Write the full listing out again, word for word, but omit the pictures.

───── Source material ─────

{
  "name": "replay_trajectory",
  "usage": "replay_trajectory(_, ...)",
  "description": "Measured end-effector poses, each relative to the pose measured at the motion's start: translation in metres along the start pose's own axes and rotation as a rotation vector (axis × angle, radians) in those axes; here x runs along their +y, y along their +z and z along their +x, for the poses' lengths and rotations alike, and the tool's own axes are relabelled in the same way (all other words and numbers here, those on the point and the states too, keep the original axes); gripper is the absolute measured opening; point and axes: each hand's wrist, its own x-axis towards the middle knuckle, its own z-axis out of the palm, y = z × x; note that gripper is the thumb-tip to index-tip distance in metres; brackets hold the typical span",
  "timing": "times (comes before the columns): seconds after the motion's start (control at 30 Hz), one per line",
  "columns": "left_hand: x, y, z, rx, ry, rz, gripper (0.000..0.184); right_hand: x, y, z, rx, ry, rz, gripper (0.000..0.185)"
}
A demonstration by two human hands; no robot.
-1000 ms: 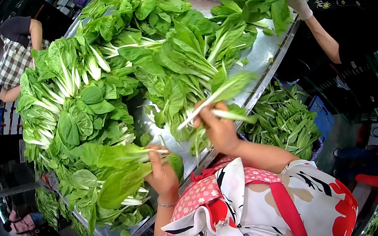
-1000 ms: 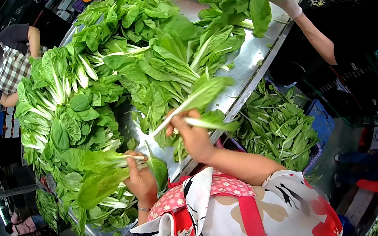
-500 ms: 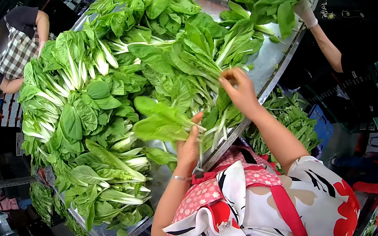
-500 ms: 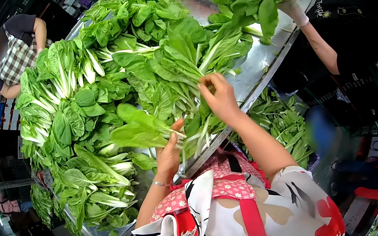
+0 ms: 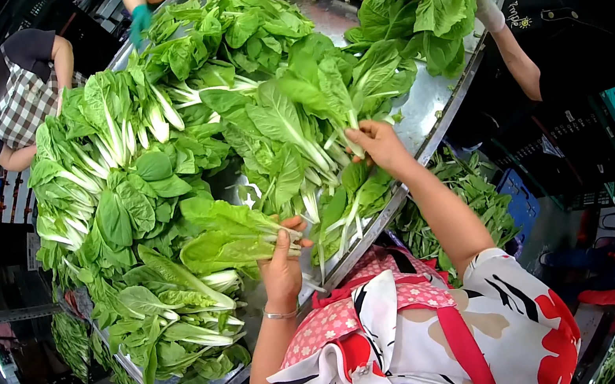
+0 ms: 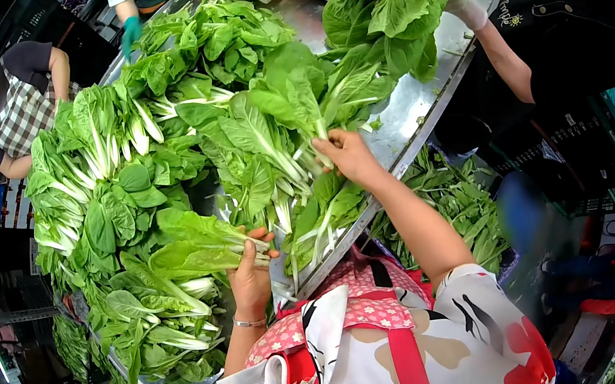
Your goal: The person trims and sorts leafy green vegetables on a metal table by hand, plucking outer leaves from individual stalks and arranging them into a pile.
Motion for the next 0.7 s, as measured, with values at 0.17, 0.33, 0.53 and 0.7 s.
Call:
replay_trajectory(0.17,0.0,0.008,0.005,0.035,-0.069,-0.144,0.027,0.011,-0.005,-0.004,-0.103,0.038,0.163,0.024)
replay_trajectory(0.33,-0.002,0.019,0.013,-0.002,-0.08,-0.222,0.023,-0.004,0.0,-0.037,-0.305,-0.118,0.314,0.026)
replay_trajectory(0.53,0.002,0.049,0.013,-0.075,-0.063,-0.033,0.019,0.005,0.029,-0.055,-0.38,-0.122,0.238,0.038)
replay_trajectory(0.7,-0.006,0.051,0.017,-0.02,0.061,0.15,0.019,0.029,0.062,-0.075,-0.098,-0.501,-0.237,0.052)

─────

### Output of the exercise
{
  "name": "replay_trajectory",
  "usage": "replay_trajectory(_, ...)",
  "description": "Measured end-effector poses, each relative to the pose measured at the motion's start: translation in metres along the start pose's own axes and rotation as a rotation vector (axis × angle, radians) in those axes; here x runs along their +y, y along their +z and z along their +x, for the poses' lengths and rotations alike, and the tool's own axes are relabelled in the same way (all other words and numbers here, those on the point and the states too, keep the original axes); gripper is the absolute measured opening; point and axes: each hand's wrist, its own x-axis towards the middle knuckle, its own z-axis out of the palm, y = z × x; note that gripper is the thumb-tip to index-tip distance in metres; brackets hold the typical span",
  "timing": "times (comes before the columns): seconds after the motion's start (control at 30 Hz), one per line",
  "columns": "left_hand: x, y, z, rx, ry, rz, gripper (0.000..0.184); right_hand: x, y, z, rx, ry, rz, gripper (0.000..0.185)"
}
A demonstration by two human hands; no robot.
-1000 ms: 
-1000 ms: 
-500 ms: 
-500 ms: 
+0 ms: 
+0 ms: 
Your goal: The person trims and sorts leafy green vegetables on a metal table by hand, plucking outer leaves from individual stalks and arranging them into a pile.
Motion for the next 0.7 s, as measured, with values at 0.17, 0.33, 0.53 and 0.7 s.
Call:
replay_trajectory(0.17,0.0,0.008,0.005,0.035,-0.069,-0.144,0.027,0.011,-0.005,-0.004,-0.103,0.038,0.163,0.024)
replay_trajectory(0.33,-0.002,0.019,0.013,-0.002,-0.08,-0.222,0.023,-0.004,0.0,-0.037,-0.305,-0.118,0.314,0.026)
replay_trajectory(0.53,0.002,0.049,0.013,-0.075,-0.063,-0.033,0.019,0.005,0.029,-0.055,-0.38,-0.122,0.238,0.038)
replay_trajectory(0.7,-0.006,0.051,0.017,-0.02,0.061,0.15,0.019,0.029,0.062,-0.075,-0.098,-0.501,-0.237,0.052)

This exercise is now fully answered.